= Beginning of Section =
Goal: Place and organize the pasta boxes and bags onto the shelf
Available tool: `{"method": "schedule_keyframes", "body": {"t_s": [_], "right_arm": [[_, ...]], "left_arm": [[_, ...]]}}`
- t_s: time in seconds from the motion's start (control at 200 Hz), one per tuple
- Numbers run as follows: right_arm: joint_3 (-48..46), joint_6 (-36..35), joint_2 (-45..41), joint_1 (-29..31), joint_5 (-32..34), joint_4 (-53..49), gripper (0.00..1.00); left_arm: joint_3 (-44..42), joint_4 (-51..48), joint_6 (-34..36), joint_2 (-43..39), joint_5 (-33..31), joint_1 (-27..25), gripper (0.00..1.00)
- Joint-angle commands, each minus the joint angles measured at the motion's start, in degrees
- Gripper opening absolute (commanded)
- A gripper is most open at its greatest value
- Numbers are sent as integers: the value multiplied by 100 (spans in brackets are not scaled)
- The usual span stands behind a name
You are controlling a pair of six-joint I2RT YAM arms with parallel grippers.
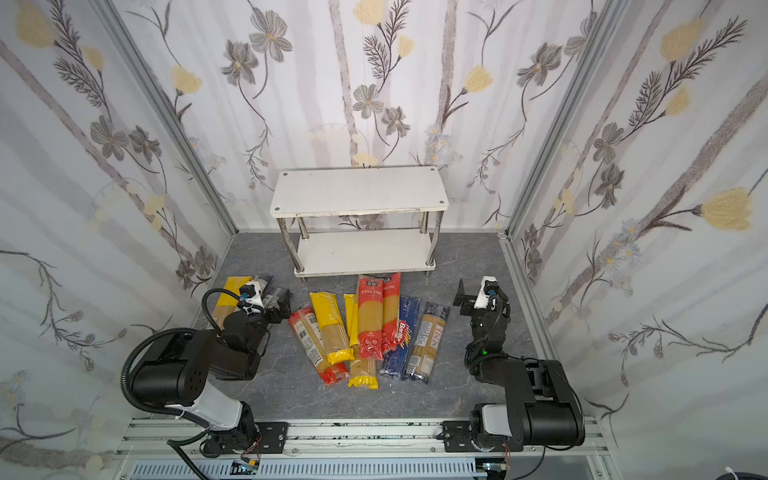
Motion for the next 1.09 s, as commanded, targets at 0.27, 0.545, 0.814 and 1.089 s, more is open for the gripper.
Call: {"method": "schedule_keyframes", "body": {"t_s": [0.27, 0.545, 0.814, 1.089], "right_arm": [[19, -37, 3, 10, 54, 48, 100], [17, -37, 3, 10, 54, 46, 100], [12, -37, 3, 10, 54, 49, 100], [36, -33, 3, 10, 50, 20, 100]], "left_arm": [[52, 68, 33, -6, 25, 4, 100], [150, -119, -22, 2, -119, 4, 100], [173, -162, -30, -3, -140, 3, 100], [173, -178, -25, -8, -135, 4, 100]]}}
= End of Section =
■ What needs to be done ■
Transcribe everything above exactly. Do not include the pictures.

■ Exercise result ■
Goal: Place and organize the pasta boxes and bags onto the shelf
Available tool: `{"method": "schedule_keyframes", "body": {"t_s": [_], "right_arm": [[_, ...]], "left_arm": [[_, ...]]}}`
- t_s: time in seconds from the motion's start (control at 200 Hz), one per tuple
- Numbers run as follows: right_arm: joint_3 (-48..46), joint_6 (-36..35), joint_2 (-45..41), joint_1 (-29..31), joint_5 (-32..34), joint_4 (-53..49), gripper (0.00..1.00); left_arm: joint_3 (-44..42), joint_4 (-51..48), joint_6 (-34..36), joint_2 (-43..39), joint_5 (-33..31), joint_1 (-27..25), gripper (0.00..1.00)
- Joint-angle commands, each minus the joint angles measured at the motion's start, in degrees
- Gripper opening absolute (commanded)
- A gripper is most open at its greatest value
- Numbers are sent as integers: the value multiplied by 100 (spans in brackets are not scaled)
- The usual span stands behind a name
You are controlling a pair of six-joint I2RT YAM arms with parallel grippers.
Motion for the next 1.09 s, as commanded, targets at 0.27, 0.545, 0.814 and 1.089 s, more is open for the gripper.
Call: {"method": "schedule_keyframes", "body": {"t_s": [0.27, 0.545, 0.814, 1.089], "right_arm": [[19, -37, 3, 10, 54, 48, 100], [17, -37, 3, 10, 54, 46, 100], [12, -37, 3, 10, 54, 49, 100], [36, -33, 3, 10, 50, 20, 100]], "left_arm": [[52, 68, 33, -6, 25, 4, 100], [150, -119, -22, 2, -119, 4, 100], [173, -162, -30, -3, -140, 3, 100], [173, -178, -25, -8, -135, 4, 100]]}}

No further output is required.